Converting UInt8 Array to BigInt, and back

I am writing functions that would convert Array{UInt8,1} to BigInt and vice versa.

  1. From BigInt to Array I use to do as follows, through an hexadecimal string.
function int2bytes(x::Integer)
    hex = string(x, base=16)
    if mod(length(hex), 2) != 0
        hex = string("0", hex)
    end
    return hex2bytes(hex)
end

@gdkrmr suggested the following faster implementation which I am now using.

function int2bytes(x::BigInt)
    result = Array{UInt8}(undef, x.size * sizeof(eltype(x.d)))
    unsafe_copyto!(convert(Ptr{eltype(x.d)}, pointer(result)), x.d, x.size)
    if ENDIAN_BOM == 0x04030201
        result = result[end:-1:1]
    end
    i = findfirst(x -> x != 0x00, result)
    result[i:end]
end
  1. From Array to BigInt, I am also going through hexadecimal string at the moment.
function bytes2int(x::Array{UInt8,1})
    hex = bytes2hex(x)
    return parse(BigInt, hex, base=16)
end

Based on @gdkrmr suggestion I am now trying to implement this conversion without string but can’t make it work… I came up with the below code which works when broken down in REPL but crashes when running it in a function.

function bytes2int_new(x::Array{UInt8,1})
    l = length(x)
    if Sys.WORD_SIZE == 64
        T = UInt64
        xsize = cld(l, 8)
    elseif Sys.WORD_SIZE == 32
        T = UInt32
        xsize = cld(l, 4)
    end
    x = cat(fill(UInt8(0), xsize * 8 - l), x; dims=1)
    if ENDIAN_BOM == 0x04030201
        reverse!(x)
    end
    if xsize == 1
        return reinterpret(T,x)
    else
        result = big(0)
        unsafe_copyto!(result.d, convert(Ptr{T}, pointer(x)), xsize)
        result.size = xsize
        result.alloc = xsize + 1
        return result
    end
end

Clearly, there is something I do not understand about pointers and BigInt implementation…
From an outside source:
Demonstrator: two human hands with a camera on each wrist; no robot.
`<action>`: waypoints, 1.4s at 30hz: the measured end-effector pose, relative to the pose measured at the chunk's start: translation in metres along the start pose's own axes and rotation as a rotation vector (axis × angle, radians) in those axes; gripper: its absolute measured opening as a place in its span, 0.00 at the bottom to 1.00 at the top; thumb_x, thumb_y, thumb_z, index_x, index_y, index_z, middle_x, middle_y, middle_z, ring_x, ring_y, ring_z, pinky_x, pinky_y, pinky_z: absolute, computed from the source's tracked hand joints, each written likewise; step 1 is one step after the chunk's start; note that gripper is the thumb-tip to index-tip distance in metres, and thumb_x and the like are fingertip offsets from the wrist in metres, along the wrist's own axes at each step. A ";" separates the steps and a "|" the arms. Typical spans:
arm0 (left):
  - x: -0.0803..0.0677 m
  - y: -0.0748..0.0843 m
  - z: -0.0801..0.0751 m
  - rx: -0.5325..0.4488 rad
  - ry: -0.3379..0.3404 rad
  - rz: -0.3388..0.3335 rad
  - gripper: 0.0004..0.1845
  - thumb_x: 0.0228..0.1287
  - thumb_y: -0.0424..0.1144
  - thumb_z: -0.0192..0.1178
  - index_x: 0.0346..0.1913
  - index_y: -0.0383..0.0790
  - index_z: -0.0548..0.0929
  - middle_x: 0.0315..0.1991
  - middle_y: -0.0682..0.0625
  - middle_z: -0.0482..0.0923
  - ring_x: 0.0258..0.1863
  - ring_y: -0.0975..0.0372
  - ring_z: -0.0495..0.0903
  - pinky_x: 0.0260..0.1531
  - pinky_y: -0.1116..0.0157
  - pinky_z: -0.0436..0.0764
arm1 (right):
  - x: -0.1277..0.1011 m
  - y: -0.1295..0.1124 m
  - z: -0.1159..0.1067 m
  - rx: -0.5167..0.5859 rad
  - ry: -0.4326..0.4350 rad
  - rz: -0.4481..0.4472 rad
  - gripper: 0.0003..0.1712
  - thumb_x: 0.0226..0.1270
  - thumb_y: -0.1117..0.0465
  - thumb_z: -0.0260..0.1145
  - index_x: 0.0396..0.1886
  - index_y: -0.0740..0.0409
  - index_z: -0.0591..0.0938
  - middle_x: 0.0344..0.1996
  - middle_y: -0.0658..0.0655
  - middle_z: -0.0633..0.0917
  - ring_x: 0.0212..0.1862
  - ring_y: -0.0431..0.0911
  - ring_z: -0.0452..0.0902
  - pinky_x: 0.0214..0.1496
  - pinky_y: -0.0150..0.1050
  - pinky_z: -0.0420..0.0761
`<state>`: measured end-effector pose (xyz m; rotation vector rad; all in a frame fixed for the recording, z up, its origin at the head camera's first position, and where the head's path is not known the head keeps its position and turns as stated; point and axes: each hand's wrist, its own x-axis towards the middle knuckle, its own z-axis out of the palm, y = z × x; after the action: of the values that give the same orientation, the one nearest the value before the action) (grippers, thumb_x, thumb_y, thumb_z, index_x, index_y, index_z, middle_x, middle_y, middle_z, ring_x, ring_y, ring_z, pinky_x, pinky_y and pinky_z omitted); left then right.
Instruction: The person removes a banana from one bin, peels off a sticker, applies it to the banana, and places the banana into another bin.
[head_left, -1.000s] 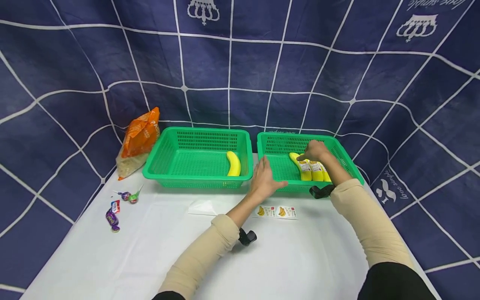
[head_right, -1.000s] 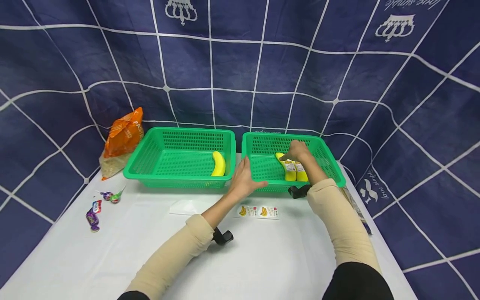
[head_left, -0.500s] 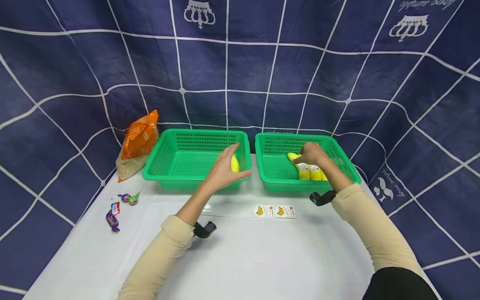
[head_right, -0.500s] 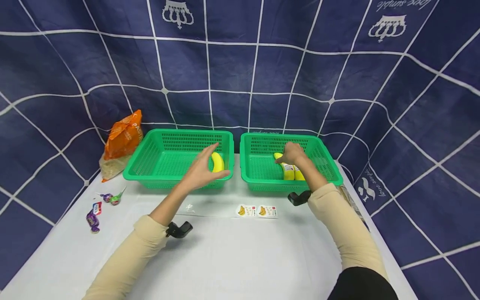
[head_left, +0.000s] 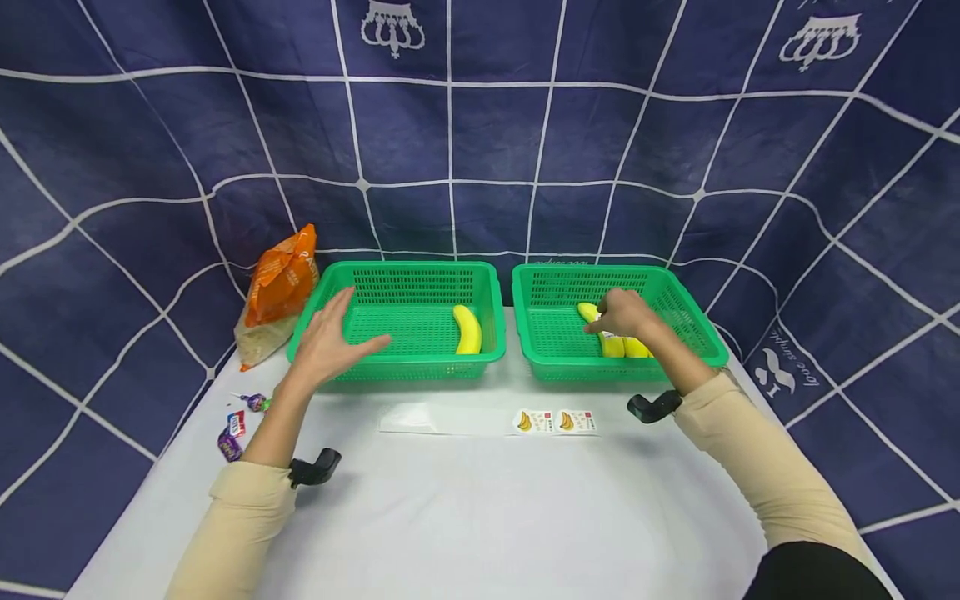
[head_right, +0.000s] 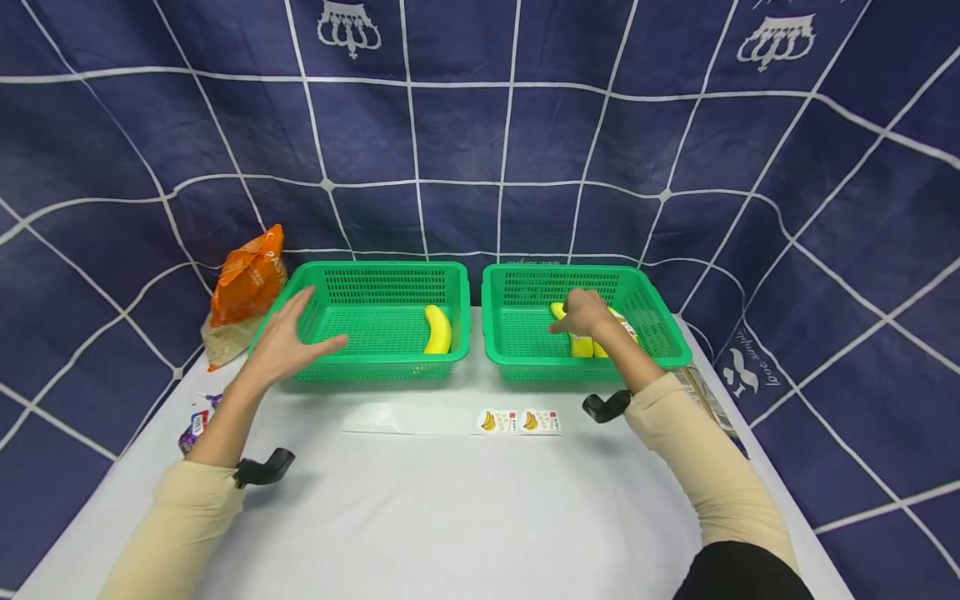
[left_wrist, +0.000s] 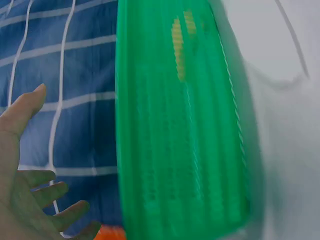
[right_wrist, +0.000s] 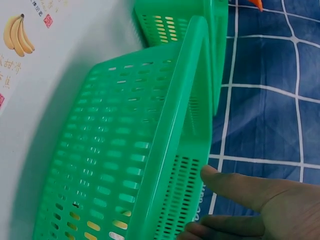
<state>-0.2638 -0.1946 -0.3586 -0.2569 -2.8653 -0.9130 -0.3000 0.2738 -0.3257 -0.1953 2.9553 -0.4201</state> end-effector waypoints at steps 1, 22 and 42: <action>-0.002 -0.008 -0.003 0.005 0.002 -0.013 0.59 0.54 0.67 0.63 0.79 0.48 0.42 0.79 0.41 0.41 0.74 0.34 0.45 0.66 0.29 0.50 | 0.000 -0.001 0.000 -0.002 0.001 0.002 0.35 0.59 0.50 0.72 0.55 0.75 0.79 0.54 0.72 0.82 0.55 0.64 0.77 0.56 0.56 0.79; -0.013 -0.109 0.009 -0.178 -0.020 -0.143 0.60 0.57 0.65 0.62 0.79 0.46 0.35 0.80 0.44 0.31 0.75 0.34 0.41 0.66 0.30 0.51 | -0.013 -0.014 0.002 -0.025 0.044 -0.029 0.33 0.56 0.51 0.74 0.52 0.74 0.81 0.50 0.71 0.84 0.49 0.62 0.80 0.52 0.54 0.80; -0.012 -0.111 0.018 -0.287 0.049 -0.129 0.57 0.59 0.60 0.64 0.79 0.44 0.38 0.80 0.44 0.33 0.76 0.37 0.39 0.69 0.32 0.48 | -0.003 -0.076 0.001 0.033 -0.023 -0.114 0.34 0.56 0.51 0.75 0.59 0.67 0.79 0.55 0.66 0.83 0.60 0.60 0.76 0.62 0.54 0.77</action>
<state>-0.2753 -0.2753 -0.4375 -0.0743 -2.7259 -1.3370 -0.2891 0.2012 -0.3050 -0.3637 2.9216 -0.4777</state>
First of all, is it at all possible to create a BigInt by assigning value to its fields?
How to properly assign those value?
What does the alloc field represent?

I may also be on a wrong path for this function, so any suggestions to avoid string representation is welcome for this function

If x is a vector of UInt8, then the preferred way to convert it to a vector of BigInt should be BigInt.(x) (I guess this ends up calling some C-function in GMP, probably after converting from UInt8 to Int.)

Is that not fast enough?

I think the question is about converting an array of UInt8 to a single BigInt, not to an array of BigInts.

Oh. I see. Carry on.

Yes, but proper initialization must be taken care of.
The problem in your implementation is likely that you are writing with unsafe_copyto! in memory regions which have not be allocated.
To create a BigInt which can represent a number with n bits, you can use a = Base.GMP.MPZ.realloc2(n). Then you don’t need to touch the .alloc field of a, and you can write n bits at a.d (or cld(n, 64) UInt64 words if the architecture is 64 bits); you also need to manually update the .size field of a.
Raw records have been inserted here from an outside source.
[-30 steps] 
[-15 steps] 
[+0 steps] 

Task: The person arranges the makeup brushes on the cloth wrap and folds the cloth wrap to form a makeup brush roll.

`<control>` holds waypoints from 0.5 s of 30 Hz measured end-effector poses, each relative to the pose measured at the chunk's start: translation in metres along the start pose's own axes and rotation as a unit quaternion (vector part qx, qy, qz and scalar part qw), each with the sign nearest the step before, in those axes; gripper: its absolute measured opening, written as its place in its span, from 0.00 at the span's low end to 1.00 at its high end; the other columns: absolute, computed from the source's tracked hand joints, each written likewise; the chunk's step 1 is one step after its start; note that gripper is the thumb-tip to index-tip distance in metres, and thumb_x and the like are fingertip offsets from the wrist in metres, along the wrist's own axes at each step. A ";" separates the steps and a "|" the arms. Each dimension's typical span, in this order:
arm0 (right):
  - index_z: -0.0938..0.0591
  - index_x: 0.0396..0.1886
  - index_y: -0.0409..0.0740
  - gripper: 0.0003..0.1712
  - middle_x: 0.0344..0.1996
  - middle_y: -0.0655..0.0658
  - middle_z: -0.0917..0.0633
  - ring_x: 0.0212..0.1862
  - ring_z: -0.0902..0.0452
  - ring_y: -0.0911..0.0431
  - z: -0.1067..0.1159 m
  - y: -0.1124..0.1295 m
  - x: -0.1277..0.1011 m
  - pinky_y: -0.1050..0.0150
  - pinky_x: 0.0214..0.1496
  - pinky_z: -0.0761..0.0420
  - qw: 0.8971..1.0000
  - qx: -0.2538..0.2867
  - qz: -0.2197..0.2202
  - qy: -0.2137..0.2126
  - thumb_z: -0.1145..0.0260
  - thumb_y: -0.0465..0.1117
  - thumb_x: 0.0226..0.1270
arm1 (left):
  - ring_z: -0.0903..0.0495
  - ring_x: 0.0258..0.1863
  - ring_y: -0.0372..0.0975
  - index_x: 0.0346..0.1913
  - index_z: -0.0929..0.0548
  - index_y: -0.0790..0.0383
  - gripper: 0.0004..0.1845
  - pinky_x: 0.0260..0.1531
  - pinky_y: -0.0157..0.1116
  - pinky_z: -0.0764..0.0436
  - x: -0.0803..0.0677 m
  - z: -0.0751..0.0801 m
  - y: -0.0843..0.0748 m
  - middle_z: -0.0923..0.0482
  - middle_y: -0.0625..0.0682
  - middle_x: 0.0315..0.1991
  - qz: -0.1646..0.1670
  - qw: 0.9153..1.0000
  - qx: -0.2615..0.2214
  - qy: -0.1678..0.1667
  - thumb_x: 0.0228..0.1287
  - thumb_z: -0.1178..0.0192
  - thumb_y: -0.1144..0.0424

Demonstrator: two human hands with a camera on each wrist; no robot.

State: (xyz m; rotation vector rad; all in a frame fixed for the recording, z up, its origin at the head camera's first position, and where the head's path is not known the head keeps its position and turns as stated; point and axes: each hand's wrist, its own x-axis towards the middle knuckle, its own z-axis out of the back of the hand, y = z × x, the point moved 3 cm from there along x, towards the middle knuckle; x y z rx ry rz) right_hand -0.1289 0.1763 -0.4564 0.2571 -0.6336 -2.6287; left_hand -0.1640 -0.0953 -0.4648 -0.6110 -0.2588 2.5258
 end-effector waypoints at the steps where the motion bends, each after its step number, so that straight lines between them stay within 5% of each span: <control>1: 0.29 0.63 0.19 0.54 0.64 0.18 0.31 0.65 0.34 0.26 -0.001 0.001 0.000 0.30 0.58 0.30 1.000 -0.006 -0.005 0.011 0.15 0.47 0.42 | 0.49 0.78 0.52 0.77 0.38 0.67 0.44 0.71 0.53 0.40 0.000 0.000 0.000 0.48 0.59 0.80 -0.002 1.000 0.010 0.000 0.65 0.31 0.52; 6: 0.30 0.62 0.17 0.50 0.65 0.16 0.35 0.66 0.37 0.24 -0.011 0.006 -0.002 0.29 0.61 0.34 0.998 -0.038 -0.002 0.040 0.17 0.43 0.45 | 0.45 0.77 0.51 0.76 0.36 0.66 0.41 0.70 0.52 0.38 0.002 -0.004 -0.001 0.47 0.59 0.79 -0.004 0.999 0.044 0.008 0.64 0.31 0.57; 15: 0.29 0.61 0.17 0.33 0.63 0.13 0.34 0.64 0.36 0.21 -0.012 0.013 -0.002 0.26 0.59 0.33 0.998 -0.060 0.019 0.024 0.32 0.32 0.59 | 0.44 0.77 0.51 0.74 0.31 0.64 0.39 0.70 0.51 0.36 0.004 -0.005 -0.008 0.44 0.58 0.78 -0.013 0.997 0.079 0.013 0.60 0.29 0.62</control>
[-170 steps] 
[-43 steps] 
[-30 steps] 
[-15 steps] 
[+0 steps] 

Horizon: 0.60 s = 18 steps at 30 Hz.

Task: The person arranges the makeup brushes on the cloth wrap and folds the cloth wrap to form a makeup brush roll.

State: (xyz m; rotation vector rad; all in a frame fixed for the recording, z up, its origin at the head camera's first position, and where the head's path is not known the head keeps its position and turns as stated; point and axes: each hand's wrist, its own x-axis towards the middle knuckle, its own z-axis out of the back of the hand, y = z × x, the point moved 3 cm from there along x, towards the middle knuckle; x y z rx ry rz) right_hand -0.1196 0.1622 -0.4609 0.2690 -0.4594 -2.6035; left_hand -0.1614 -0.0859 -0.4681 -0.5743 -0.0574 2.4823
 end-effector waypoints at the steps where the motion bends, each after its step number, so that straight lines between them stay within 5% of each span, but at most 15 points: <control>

Note also that this is internal API and will break eventually.

1 Like

This one is even faster:

function int2bytes3(x::BigInt)
    n_bytes_with_zeros = x.size * sizeof(Sys.WORD_SIZE)
    uint8_ptr = convert(Ptr{UInt8}, x.d)

    if ENDIAN_BOM == 0x04030201
        # the minimum should be 1, else the result array will be of
        # length 0
        n_bytes_without_zeros = 1
        for i in n_bytes_with_zeros:-1:1
            if unsafe_load(uint8_ptr, i) != 0x00
                n_bytes_without_zeros = i
                break
            end
        end

        result = Array{UInt8}(undef, n_bytes_without_zeros)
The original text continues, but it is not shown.